Exercise description
Your job is to retype all of the data word for word, leaving every image out.

Source data

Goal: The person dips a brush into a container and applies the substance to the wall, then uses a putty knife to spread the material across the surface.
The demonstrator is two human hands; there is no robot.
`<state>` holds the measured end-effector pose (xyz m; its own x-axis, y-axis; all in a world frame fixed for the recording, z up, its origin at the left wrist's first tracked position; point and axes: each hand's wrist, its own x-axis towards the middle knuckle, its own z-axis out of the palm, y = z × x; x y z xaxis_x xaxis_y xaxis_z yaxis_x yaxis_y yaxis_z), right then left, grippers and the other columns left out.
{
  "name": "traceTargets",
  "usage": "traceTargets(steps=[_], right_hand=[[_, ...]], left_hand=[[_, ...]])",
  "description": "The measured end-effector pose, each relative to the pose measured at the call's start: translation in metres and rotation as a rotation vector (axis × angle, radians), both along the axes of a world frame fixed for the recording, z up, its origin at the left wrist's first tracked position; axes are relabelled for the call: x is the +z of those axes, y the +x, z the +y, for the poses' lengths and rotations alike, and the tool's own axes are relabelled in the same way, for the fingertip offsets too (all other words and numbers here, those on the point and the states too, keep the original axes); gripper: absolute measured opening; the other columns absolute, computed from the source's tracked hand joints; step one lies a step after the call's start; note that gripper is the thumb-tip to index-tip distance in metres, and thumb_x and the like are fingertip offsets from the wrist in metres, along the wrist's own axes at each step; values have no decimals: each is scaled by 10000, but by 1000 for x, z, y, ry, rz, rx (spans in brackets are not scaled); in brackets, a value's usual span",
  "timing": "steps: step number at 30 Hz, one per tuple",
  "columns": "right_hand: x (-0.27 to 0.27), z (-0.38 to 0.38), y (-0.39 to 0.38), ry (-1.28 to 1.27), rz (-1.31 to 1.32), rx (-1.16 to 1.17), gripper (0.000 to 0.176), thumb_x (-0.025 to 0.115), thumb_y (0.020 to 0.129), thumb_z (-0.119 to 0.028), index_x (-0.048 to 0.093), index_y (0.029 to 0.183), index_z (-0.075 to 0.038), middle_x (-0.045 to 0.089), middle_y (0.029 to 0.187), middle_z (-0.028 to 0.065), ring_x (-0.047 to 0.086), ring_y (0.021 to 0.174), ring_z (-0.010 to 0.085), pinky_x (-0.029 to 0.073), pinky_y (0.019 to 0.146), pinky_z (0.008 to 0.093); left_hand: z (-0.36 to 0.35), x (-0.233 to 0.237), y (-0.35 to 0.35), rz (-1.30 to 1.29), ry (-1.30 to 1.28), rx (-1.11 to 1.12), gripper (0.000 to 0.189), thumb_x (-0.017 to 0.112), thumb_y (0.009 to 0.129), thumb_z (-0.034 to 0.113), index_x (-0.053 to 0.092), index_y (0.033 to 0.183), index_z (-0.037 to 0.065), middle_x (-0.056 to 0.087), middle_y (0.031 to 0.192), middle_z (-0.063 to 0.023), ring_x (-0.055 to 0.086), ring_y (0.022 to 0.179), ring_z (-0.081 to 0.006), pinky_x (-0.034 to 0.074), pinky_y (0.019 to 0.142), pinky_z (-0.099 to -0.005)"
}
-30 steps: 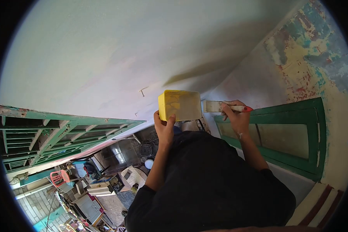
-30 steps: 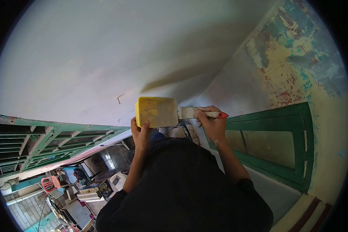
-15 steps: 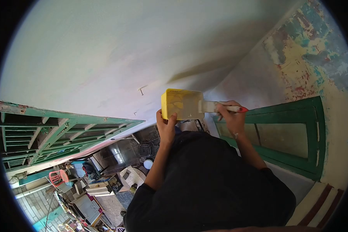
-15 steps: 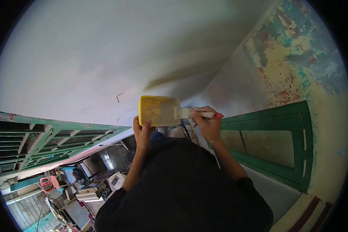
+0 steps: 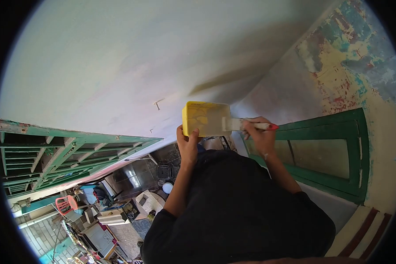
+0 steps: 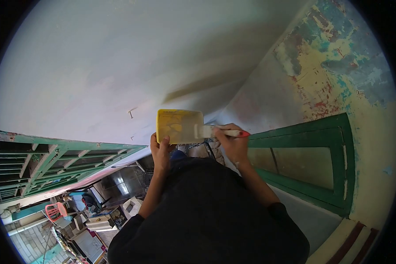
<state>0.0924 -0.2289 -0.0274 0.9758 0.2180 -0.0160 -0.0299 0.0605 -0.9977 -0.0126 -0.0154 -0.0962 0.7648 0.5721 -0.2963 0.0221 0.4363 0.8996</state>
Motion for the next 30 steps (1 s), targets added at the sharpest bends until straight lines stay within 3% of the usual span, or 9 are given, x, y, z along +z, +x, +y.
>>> traceTargets(steps=[3,9,15,22,25,27,28,30], right_hand=[[-13,4,-1,-115,19,64,115,730,915,-60,680,925,43,687,757,80,641,635,110,524,542,258],[-5,-17,12,-44,40,-93,127,737,908,-56,675,949,47,696,780,91,648,638,116,532,548,257],[-15,9,0,-18,115,62,138,717,928,-70,667,973,51,705,809,105,655,656,127,531,557,252],[-16,-16,12,-71,83,-44,160,705,926,-58,639,1030,44,693,832,113,665,650,156,508,515,258],[-18,-19,21,114,201,-28,209,695,942,-71,614,1108,27,696,873,107,674,670,169,508,532,249],[-30,-17,25,401,343,114,244,673,966,-89,587,1175,3,695,959,109,690,779,178,539,617,250],[-34,-15,25,403,342,118,244,673,966,-89,587,1175,3,695,959,109,690,779,178,539,617,250],[-40,-7,22,634,471,215,183,651,986,-102,618,1142,-12,692,1056,117,687,898,185,563,745,273]], left_hand=[[0,3,1,-25,-47,20,443,671,943,203,449,1266,-4,590,1137,-123,631,986,-187,573,844,-338],[2,-6,-4,-12,-6,22,448,675,944,209,449,1265,-7,589,1143,-127,635,1007,-200,583,862,-352],[2,-3,-4,-9,-21,30,456,678,940,210,449,1265,-12,588,1143,-137,636,1009,-205,581,865,-356],[7,-6,-10,-20,-19,60,441,671,940,203,453,1254,-17,587,1139,-146,638,1012,-212,585,877,-374],[10,-6,-13,10,0,56,444,667,939,198,450,1254,-28,583,1144,-156,641,1011,-222,589,890,-393],[12,-10,-12,3,-32,50,446,657,944,205,448,1254,-38,580,1148,-165,647,1016,-240,595,901,-412],[13,-10,-13,1,-29,53,446,657,944,205,448,1254,-38,580,1148,-165,647,1016,-240,595,901,-412],[16,-12,-15,13,-88,44,449,641,952,223,448,1255,-45,577,1151,-172,653,1029,-262,602,901,-426]])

The answer
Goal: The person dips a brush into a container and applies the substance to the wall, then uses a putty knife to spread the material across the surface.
The demonstrator is two human hands; there is no robot.
`<state>` holds the measured end-effector pose (xyz m; its own x-axis, y-axis; all in a world frame fixed for the recording, z up, its origin at the left wrist's first tracked position; point and axes: each hand's wrist, its own x-axis towards the middle knuckle, its own z-axis out of the palm, y = z × x; x y z xaxis_x xaxis_y xaxis_z yaxis_x yaxis_y yaxis_z), right then left, grippers and the other columns left out.
{
  "name": "traceTargets",
  "usage": "traceTargets(steps=[_], right_hand=[[_, ...]], left_hand=[[_, ...]])",
  "description": "The measured end-effector pose, each relative to the pose measured at the call's start: translation in metres and rotation as a rotation vector (axis × angle, radians), both along the axes of a world frame fixed for the recording, z up, its origin at the left wrist's first tracked position; axes are relabelled for the call: x is the +z of those axes, y the +x, z the +y, for the poses' lengths and rotations alike, and the tool's own axes are relabelled in the same way, for the fingertip offsets too (all other words and numbers here, those on the point and the states too, keep the original axes); gripper: absolute measured opening; the other columns absolute, computed from the source's tracked hand joints; step one lies a step after the call's start; note that gripper is the thumb-tip to index-tip distance in metres, and thumb_x and the like are fingertip offsets from the wrist in metres, along the wrist's own axes at each step; values have no decimals: each is scaled by 10000, but by 1000 for x, z, y, ry, rz, rx (spans in brackets are not scaled); in brackets, a value's usual span",
  "timing": "steps: step number at 30 Hz, one per tuple",
  "columns": "right_hand: x (-0.27 to 0.27), z (-0.38 to 0.38), y (-0.39 to 0.38), ry (-1.28 to 1.27), rz (-1.31 to 1.32), rx (-1.16 to 1.17), gripper (0.000 to 0.176), thumb_x (-0.025 to 0.115), thumb_y (0.020 to 0.129), thumb_z (-0.119 to 0.028), index_x (-0.048 to 0.093), index_y (0.029 to 0.183), index_z (-0.075 to 0.038), middle_x (-0.045 to 0.089), middle_y (0.029 to 0.187), middle_z (-0.028 to 0.065), ring_x (-0.047 to 0.086), ring_y (0.021 to 0.174), ring_z (-0.010 to 0.085), pinky_x (-0.029 to 0.073), pinky_y (0.019 to 0.146), pinky_z (0.008 to 0.093); left_hand: z (-0.36 to 0.35), x (-0.233 to 0.237), y (-0.35 to 0.35), rz (-1.30 to 1.29), ry (-1.30 to 1.28), rx (-1.11 to 1.12), gripper (0.000 to 0.189), thumb_x (-0.017 to 0.112), thumb_y (0.009 to 0.129), thumb_z (-0.034 to 0.113), index_x (-0.053 to 0.092), index_y (0.033 to 0.183), index_z (-0.037 to 0.065), middle_x (-0.056 to 0.087), middle_y (0.031 to 0.192), middle_z (-0.063 to 0.023), ring_x (-0.055 to 0.086), ring_y (0.022 to 0.179), ring_z (-0.081 to 0.006), pinky_x (-0.034 to 0.074), pinky_y (0.019 to 0.142), pinky_z (-0.099 to -0.005)"
}
-30 steps: 
-30 steps: 
-15 steps: 
-15 steps: 
+0 steps: 
+0 steps: 
<state>0.0924 -0.2289 -0.0274 0.9758 0.2180 -0.0160 -0.0299 0.0605 -0.9977 -0.0126 -0.0154 -0.0962 0.7648 0.5721 -0.2963 0.0221 0.4363 0.8996</state>
Motion for the next 30 steps (1 s), targets added at the sharpest bends until straight lines stay within 3% of the usual span, or 9 are given, x, y, z along +z, +x, +y.
>>> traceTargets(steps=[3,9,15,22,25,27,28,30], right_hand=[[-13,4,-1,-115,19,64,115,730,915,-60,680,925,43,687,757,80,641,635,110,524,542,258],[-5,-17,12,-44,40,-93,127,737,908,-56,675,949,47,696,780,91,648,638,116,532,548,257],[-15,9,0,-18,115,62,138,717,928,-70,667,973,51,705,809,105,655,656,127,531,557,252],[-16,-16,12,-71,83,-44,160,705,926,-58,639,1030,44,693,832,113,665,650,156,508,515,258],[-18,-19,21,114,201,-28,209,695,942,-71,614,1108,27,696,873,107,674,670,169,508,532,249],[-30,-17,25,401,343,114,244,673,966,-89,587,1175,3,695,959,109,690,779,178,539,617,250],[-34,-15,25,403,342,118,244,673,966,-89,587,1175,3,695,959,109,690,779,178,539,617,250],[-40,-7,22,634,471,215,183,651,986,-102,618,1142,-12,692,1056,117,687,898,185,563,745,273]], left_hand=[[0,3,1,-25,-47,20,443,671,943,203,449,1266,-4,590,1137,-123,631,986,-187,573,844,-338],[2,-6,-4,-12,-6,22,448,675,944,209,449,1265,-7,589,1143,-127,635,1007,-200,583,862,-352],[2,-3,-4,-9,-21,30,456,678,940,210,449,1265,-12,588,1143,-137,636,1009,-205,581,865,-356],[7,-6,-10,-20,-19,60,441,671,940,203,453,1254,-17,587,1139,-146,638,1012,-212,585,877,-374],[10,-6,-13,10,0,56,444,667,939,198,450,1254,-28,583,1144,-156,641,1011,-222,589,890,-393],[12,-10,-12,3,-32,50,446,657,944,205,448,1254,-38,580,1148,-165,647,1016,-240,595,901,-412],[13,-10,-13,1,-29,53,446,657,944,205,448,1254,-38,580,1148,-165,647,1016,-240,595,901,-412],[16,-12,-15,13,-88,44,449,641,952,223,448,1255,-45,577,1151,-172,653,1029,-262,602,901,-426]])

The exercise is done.